Emma’s Journey to Goucher

All old books have stories to tell of their owners and readers. Some clues—such as signatures, bookplates, and markings of previous owners—are present in the volumes themselves. Other parts of the story of a book’s provenance emerge from letters, auction catalogues, and sales records.

Goucher’s copy of the Philadelphia Emma was given to the college by the dedicated, knowledgeable Austen collector Alberta Hirshheimer Burke (1906-1975), a 1928 alumna of the college. The Philadelphia Emma, which Alberta purchased in 1945, is the gem of her world-class Austen collection.

Alberta Burke in her Baltimore apartment, courtesy of the Alberta H. and Henry G. Burke Papers, Goucher College Library.

Alberta began buying rare Austen editions and manuscripts in the 1930s, after marrying Baltimorean Henry G. Burke. Alberta continued to collect both rare materials and ephemera related to Austen over the next several decades. Her collecting was inspired and guided by Geoffrey Keynes’s 1929 Bibliography of Jane Austen, the first descriptive listing of historical Austen editions. Alberta marked up her copy of Keynes, which she called her “Bible,” as she discovered new editions unknown to him—including the Philadelphia Emma.
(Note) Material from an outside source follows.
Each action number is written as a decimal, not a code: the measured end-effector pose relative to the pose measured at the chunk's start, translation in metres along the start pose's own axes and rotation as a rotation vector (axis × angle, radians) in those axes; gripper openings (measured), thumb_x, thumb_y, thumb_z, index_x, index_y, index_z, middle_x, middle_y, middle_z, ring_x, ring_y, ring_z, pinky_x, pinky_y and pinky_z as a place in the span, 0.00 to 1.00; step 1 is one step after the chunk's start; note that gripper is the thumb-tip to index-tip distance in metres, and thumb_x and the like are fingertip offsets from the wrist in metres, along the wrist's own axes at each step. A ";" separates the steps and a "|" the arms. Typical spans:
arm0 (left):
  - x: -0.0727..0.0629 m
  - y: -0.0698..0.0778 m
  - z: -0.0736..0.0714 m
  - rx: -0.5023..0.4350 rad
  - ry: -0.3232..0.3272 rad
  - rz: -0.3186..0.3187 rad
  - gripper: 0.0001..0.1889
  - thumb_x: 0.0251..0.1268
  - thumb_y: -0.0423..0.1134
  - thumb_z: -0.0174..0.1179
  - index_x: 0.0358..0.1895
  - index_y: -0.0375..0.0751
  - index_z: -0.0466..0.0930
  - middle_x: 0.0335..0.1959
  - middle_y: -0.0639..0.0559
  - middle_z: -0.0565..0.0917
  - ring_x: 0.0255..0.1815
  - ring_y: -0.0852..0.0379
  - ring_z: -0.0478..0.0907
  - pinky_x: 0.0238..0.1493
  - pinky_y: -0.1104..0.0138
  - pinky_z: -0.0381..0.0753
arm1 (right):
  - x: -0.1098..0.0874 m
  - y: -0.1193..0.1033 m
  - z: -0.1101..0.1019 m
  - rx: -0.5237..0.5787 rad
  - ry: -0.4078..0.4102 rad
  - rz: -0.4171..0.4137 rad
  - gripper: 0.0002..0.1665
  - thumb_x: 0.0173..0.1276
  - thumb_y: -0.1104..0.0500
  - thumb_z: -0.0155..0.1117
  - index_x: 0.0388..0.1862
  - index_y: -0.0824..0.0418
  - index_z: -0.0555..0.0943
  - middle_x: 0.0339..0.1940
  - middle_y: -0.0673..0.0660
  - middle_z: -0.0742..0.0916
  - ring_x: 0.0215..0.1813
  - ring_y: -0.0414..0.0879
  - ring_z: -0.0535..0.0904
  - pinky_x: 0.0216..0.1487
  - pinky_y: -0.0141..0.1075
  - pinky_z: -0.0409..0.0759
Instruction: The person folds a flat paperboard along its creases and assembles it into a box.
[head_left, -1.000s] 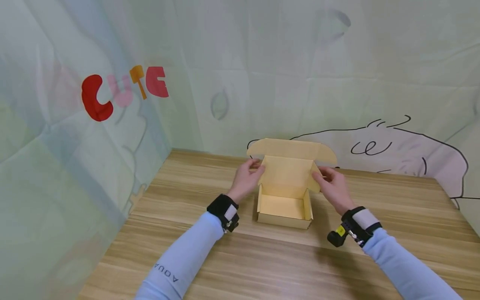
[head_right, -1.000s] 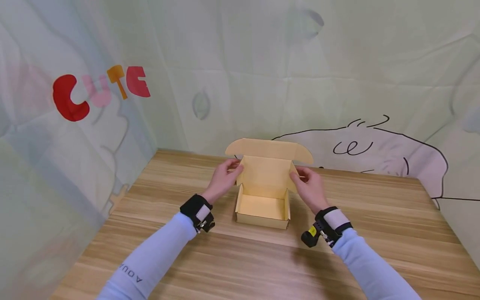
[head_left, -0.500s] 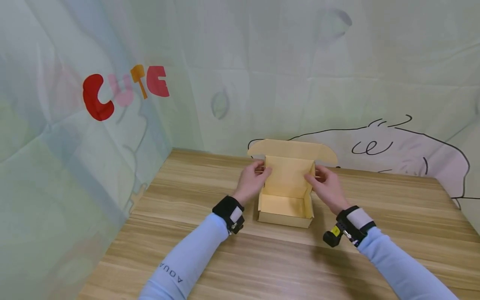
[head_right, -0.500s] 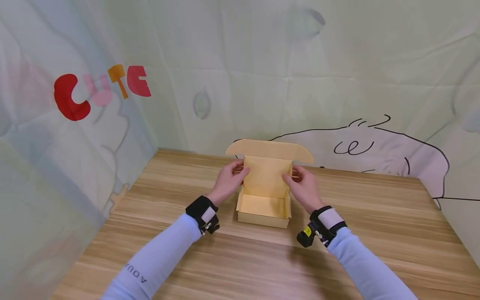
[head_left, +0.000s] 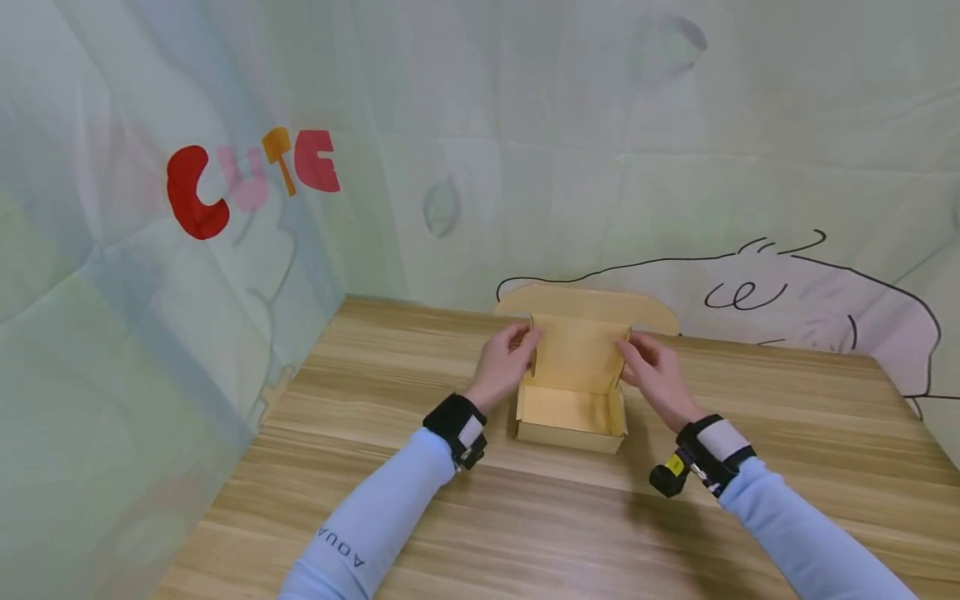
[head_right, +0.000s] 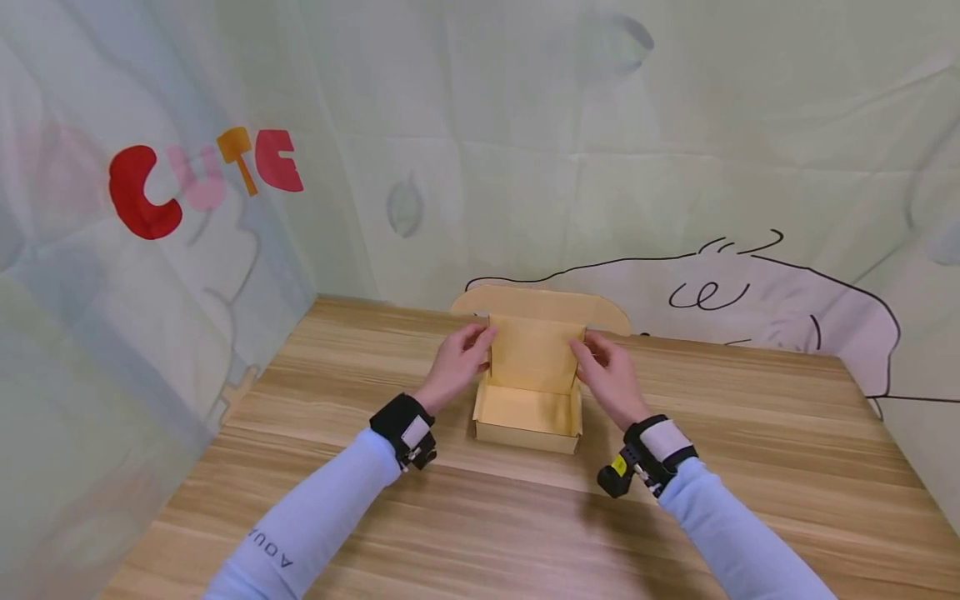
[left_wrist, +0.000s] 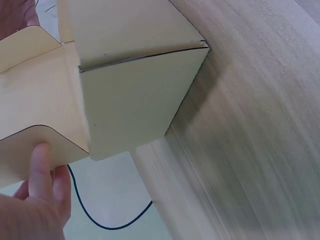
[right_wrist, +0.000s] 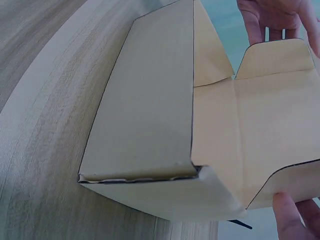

Alberta’s expertise on Austen was sought by many scholars, including David J. Gilson (1935–2014), who worked for many years to update and expand Keynes’s bibliography, eventually publishing his own Bibliography of Jane Austen in 1982. Gilson knew of only four copies of the Philadelphia Emma, of which Goucher’s was in the finest physical condition by far. (Others are missing pages or otherwise damaged.) We have since verified the existence of two more copies.

In addition to Goucher College, copies of the Philadelphia Emma are held at:

  • The Beinecke Rare Book & Manuscript Library, Yale University
  • The New York Society Library
  • Dartmouth College Library
  • Winterthur Library
  • King’s College Library, University of Cambridge

On the title pages of Goucher’s Emma are signatures reading “C. B. Dalhousie,” and on the endpapers are pasted-in papers reading “Countess of Dalhousie.” This evidence reveals that this copy, long before it was owned by Alberta Burke, was in the possession of Christian Broun Ramsay (1786–1839), a Scotswoman and noted plant collector.

Christian Broun, 1786-1839. Wife of the 9th Earl of Dalhousie. Courtesy of the National Galleries Scotland.

Her husband, the 9th Earl of Dalhousie, served as Governor of Nova Scotia from 1816–1820. The Earl and Countess Dalhousie arrived in Nova Scotia in the fall of 1816 after over a month’s passage on the HMS Forth, a British Royal Navy forty-gun frigate. While we believe that the Countess was the first owner of this copy, little is yet known about her purchase and possession of Emma, or when and how the novel passed from her hands.

Nor do we know how this copy came to be found in Salisbury, England in the early twentieth century by its next confirmed owner, the noted World War One poet Siegfried Sassoon (1886–1967). Thanks to Keynes’ Bibliography—the same reference source that guided Alberta Burke’s collecting—Sassoon was well aware of the edition’s rarity when, in 1941, he decided to sell his copy at auction. On December 3, 1941, Sassoon writes to bookseller Percy Muir: “Emma returns to you in a twitter of excitement about going to California.”

Siegfried Sassoon’s 1941 letter to bookseller Percy Muir concerning the sale of the Philadelphia Emma, courtesy of the Alberta H. and Henry G. Burke Papers, Goucher College Library.

The next owner of our Emma was the American bibliophile Frank J. Hogan, who added his own sumptuous bookplate to the endpaper below the Countess’s name. When Hogan decided to sell the copy in 1945, Alberta Burke spotted the auction record and pounced. As noted by her friend, the bibliographer David Gilson, these volumes have “crossed the Atlantic, twice!”

In 1975, when Alberta Burke died, the Philadelphia Emma came to Goucher College along with the rest of Alberta’s Jane Austen Collection. Other highlights of the collection—which numbers more than 1,000 items—include first English editions of all the Austen novels, many in multiple copies; translations; and books and periodicals from the late eighteenth and early nineteenth centuries on topics including architecture, fashion, and landscape gardening.